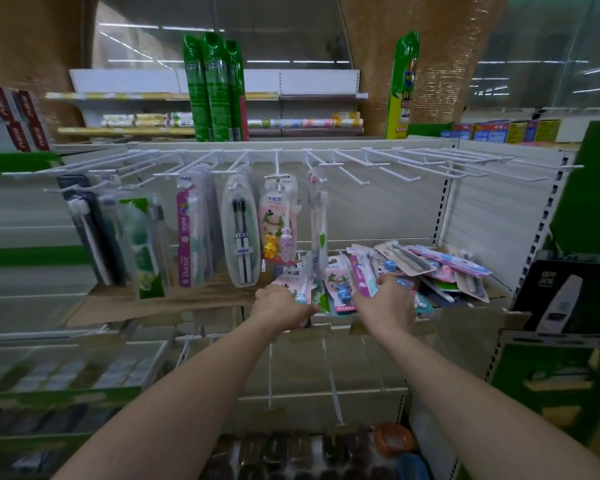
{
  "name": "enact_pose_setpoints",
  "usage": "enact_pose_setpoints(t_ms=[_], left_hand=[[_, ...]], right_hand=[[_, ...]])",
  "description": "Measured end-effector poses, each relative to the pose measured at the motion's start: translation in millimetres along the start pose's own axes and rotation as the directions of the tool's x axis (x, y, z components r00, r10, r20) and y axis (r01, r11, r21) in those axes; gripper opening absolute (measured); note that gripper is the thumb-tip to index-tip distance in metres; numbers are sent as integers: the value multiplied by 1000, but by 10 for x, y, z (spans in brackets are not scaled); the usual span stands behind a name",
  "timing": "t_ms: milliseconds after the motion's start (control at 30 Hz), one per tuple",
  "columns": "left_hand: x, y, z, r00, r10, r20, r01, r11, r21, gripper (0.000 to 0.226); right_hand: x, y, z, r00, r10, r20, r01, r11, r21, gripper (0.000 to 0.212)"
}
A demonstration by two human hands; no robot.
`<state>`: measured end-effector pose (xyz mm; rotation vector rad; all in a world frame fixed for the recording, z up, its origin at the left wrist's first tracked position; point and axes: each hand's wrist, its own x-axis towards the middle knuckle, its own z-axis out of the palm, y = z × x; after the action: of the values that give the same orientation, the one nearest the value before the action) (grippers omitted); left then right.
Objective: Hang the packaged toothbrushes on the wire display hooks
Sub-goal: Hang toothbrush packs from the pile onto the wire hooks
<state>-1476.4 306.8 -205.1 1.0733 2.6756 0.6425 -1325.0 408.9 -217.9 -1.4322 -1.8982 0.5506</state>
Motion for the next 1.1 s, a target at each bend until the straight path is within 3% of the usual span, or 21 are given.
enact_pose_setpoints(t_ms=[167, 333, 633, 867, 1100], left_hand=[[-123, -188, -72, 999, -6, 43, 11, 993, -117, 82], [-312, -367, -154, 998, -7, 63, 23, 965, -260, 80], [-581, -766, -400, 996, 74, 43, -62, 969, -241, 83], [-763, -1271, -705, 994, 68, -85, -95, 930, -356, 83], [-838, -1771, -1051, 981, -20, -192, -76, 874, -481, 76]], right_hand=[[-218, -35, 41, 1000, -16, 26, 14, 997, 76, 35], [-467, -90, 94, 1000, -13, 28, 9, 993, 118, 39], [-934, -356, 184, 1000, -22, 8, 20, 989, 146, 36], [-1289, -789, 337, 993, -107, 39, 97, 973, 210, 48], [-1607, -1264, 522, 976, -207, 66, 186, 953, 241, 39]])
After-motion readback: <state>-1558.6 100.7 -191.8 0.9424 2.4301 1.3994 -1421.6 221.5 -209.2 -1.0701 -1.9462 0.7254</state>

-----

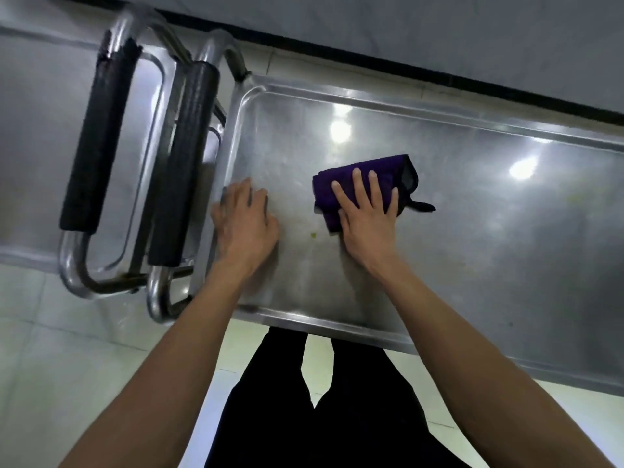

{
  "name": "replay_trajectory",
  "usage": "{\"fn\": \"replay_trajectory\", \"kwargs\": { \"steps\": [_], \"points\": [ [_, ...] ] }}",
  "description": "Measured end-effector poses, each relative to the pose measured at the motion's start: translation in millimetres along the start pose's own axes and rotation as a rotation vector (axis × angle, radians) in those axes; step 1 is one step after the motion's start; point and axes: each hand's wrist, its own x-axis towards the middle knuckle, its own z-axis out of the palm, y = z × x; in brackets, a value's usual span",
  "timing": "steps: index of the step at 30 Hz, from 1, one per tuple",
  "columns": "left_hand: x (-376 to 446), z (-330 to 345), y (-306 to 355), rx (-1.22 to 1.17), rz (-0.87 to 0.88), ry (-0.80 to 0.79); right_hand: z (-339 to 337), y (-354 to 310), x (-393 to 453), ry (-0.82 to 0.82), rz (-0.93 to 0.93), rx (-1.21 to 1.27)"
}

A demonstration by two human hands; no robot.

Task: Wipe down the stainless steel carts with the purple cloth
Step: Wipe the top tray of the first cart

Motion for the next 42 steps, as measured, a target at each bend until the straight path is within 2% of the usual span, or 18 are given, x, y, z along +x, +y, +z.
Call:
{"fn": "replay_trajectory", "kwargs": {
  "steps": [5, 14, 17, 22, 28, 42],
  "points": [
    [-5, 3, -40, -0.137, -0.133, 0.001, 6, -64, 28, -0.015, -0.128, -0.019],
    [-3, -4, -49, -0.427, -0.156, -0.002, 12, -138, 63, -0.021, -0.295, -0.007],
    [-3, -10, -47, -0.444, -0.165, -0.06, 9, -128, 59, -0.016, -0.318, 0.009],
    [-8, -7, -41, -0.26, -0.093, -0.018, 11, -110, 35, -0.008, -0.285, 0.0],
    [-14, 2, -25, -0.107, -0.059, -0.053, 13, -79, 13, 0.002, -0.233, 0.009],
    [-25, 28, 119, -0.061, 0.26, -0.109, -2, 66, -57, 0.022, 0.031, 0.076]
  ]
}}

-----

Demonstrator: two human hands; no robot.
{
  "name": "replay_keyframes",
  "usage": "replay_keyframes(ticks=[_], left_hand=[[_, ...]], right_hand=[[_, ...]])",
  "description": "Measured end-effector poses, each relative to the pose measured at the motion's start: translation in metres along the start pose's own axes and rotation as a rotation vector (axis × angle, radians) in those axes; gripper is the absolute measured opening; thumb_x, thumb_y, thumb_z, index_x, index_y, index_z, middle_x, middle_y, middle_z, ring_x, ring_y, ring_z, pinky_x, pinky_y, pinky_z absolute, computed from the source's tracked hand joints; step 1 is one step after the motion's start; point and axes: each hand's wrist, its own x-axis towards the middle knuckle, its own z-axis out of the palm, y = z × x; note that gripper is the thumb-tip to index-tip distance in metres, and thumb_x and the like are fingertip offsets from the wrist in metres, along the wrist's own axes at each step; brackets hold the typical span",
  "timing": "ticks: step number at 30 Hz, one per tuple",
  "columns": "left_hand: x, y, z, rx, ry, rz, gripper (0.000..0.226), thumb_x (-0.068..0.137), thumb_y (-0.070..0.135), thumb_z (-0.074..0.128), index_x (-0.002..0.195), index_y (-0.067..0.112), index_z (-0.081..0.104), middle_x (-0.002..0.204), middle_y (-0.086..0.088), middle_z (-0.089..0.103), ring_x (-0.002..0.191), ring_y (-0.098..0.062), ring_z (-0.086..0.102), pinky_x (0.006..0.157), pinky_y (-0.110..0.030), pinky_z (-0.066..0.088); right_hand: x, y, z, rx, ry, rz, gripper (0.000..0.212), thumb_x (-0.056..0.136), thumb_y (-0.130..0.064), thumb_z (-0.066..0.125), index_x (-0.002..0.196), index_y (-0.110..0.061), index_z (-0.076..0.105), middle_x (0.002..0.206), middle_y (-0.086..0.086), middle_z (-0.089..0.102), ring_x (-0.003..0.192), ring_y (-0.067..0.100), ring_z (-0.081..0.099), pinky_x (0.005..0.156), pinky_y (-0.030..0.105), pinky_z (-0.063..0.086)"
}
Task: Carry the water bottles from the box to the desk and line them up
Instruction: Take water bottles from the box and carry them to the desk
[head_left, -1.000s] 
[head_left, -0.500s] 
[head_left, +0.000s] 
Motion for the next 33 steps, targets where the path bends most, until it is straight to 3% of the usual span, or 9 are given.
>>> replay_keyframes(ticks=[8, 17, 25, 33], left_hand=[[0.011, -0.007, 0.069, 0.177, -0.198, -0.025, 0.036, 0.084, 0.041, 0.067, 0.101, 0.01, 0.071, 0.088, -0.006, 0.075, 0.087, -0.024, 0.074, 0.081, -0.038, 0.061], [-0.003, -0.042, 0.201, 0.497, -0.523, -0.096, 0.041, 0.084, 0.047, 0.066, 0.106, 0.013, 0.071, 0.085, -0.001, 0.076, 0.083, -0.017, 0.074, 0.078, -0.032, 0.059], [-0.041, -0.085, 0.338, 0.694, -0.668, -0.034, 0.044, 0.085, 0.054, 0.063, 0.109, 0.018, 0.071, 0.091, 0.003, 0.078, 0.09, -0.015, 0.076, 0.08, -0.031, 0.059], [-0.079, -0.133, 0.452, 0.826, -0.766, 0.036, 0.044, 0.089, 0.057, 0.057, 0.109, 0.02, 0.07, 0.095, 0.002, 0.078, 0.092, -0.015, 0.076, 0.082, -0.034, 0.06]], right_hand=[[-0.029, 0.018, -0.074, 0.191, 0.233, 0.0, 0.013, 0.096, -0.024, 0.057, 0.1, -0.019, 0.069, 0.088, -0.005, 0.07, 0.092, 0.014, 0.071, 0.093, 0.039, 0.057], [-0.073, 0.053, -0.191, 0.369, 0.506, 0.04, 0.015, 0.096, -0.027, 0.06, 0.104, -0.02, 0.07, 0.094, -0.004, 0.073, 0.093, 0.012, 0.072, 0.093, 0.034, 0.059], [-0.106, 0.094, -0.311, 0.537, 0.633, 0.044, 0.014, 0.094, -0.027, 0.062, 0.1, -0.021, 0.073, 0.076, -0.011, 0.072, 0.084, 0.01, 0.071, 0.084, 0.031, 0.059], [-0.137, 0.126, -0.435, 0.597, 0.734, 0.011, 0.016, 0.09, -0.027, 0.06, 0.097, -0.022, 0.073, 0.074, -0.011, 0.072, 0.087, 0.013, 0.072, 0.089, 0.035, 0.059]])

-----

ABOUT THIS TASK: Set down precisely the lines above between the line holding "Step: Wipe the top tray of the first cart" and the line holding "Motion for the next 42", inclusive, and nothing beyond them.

OUTPUT OF THE EXERCISE:
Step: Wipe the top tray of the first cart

Motion for the next 42 steps, as measured, a target at each bend until the straight path is within 2% of the usual span, or 18 are given, x, y, z along +x, +y, +z.

That finishes the output.